“Kâfire kabrinde
doksandokuz yılan musallat kılınır. Onu kıyâmet kopuncaya
kadar sokarlar."
Ebü’l-Kâsım Mekkî el-Makdisî
hazretleri Kudüs’te yetişen büyük hadîs âlimlerindendir. 432 (m.
1040)’da doğdu. 492 (m. 1099) senesinde, Kudüs’te Haçlılar
tarafından şehid edildi. Şöyle nakleder:
Ebû Hüreyre (radıyallahü anh)
şöyle anlattı:
Resûl-i ekrem (sallallahü aleyhi
ve sellem) buyurdu ki: “Biliyor musunuz, 'Her kim benim
zikrimden yüz çevirirse, ona maişetten bir dank vardır ve onu
kıyâmet günü, kör olarak haşrederiz' (meâlindeki) Tâhâ
sûresinin yüzyirmidördüncü âyet-i kerîmesi niçin indirildi?
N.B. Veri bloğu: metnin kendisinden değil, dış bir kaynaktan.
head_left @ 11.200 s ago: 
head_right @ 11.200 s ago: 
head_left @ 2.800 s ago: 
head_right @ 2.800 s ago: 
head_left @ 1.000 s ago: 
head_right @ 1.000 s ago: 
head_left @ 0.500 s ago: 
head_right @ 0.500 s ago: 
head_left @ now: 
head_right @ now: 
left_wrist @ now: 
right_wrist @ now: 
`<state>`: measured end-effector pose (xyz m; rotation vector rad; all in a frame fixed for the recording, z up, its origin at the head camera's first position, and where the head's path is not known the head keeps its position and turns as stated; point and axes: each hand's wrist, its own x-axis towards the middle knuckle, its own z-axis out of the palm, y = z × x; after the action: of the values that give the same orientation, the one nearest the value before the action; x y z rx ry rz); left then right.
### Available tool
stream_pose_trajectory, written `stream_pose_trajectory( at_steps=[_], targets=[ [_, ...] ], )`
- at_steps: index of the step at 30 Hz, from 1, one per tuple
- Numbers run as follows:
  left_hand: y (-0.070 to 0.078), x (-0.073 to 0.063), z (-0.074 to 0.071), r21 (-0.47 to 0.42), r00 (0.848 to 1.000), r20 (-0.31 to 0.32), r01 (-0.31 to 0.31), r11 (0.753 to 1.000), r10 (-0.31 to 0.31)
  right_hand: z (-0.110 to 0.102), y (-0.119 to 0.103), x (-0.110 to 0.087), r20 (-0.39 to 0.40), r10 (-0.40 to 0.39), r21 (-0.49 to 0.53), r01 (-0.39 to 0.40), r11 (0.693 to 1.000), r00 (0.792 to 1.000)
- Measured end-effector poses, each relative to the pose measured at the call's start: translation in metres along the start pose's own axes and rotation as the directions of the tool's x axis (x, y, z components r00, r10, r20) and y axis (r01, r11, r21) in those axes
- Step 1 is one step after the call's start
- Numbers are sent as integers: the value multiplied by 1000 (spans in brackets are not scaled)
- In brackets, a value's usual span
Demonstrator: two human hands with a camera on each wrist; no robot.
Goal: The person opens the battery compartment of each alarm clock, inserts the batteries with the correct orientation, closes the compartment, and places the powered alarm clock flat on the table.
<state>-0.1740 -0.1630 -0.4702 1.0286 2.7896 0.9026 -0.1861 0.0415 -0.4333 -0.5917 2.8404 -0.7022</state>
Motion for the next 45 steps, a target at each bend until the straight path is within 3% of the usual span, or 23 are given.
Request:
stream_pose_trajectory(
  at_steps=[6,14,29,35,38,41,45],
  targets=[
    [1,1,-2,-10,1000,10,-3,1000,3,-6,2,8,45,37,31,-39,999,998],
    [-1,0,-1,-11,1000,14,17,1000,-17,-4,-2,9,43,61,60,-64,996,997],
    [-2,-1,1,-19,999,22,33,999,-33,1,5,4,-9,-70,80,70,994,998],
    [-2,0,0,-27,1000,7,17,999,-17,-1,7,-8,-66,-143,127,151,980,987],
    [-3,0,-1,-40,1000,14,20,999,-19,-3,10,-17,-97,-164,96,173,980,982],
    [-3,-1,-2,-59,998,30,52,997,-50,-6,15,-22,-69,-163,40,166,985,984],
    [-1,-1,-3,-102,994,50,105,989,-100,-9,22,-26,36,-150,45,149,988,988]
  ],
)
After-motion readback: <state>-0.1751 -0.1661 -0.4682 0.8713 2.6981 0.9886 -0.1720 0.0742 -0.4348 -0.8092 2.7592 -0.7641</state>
Maişetten dank nedir?” Eshâb-ı Kirâm; “Allah ve Resûlü daha
iyi bilir” dediler. Resûl-i ekrem; “Maişetten dank, kâfirin
kabirde azap görmesidir. Nefsim yed-i kudretinde olan Allahü
teâlâya yemîn ederim ki, kâfirin mezardaki azâbı, doksandokuz
ejderha iledir. Ejderhanın ne olduğunu bilir misiniz? Her birinin
doksandokuz başı olan, doksandokuz yılandır. Onu sokarlar, emerler
ve üflerler. Kıyâmete kadar böyle devam eder” buyurdu.
Ebû Sa’îd-i Hudrî’nin
(radıyallahü anh) rivâyet ettiği hadîs-i şerîfte ise, Resûl-i
ekrem; “Kâfire kabrinde doksandokuz yılan musallat kılınır.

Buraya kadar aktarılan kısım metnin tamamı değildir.